_Brief_
Please copy the data shown below, word for word.

_Dataset content_
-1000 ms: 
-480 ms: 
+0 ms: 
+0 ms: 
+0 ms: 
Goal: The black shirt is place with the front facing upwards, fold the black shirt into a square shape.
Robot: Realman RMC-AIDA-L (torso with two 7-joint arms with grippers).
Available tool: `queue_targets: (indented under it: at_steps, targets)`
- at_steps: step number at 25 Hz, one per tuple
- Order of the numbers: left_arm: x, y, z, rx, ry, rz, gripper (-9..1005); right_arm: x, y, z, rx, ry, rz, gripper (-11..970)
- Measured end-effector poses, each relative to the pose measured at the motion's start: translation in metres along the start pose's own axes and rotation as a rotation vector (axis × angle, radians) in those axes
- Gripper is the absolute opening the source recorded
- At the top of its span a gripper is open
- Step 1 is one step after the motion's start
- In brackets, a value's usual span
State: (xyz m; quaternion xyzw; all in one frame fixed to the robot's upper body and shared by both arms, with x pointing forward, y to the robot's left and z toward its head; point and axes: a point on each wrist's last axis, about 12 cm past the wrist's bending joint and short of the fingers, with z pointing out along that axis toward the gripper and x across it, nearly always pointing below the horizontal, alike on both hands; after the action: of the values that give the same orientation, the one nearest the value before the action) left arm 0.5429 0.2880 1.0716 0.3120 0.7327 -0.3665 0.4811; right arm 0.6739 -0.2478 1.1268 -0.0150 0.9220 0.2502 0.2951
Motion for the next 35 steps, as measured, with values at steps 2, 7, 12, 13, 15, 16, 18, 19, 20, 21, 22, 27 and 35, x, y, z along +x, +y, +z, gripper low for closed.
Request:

_Written reply_
-1000 ms: 
-480 ms: 
+0 ms: 
+0 ms: 
+0 ms: 
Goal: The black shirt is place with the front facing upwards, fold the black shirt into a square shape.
Robot: Realman RMC-AIDA-L (torso with two 7-joint arms with grippers).
Available tool: `queue_targets: (indented under it: at_steps, targets)`
- at_steps: step number at 25 Hz, one per tuple
- Order of the numbers: left_arm: x, y, z, rx, ry, rz, gripper (-9..1005); right_arm: x, y, z, rx, ry, rz, gripper (-11..970)
- Measured end-effector poses, each relative to the pose measured at the motion's start: translation in metres along the start pose's own axes and rotation as a rotation vector (axis × angle, radians) in those axes
- Gripper is the absolute opening the source recorded
- At the top of its span a gripper is open
- Step 1 is one step after the motion's start
- In brackets, a value's usual span
State: (xyz m; quaternion xyzw; all in one frame fixed to the robot's upper body and shared by both arms, with x pointing forward, y to the robot's left and z toward its head; point and axes: a point on each wrist's last axis, about 12 cm past the wrist's bending joint and short of the fingers, with z pointing out along that axis toward the gripper and x across it, nearly always pointing below the horizontal, alike on both hands; after the action: of the values that give the same orientation, the one nearest the value before the action) left arm 0.5429 0.2880 1.0716 0.3120 0.7327 -0.3665 0.4811; right arm 0.6739 -0.2478 1.1268 -0.0150 0.9220 0.2502 0.2951
Motion for the next 35 steps, as measured, with values at steps 2, 7, 12, 13, 15, 16, 18, 19, 20, 21, 22, 27 and 35, x, y, z along +x, +y, +z, gripper low for closed.
Request:

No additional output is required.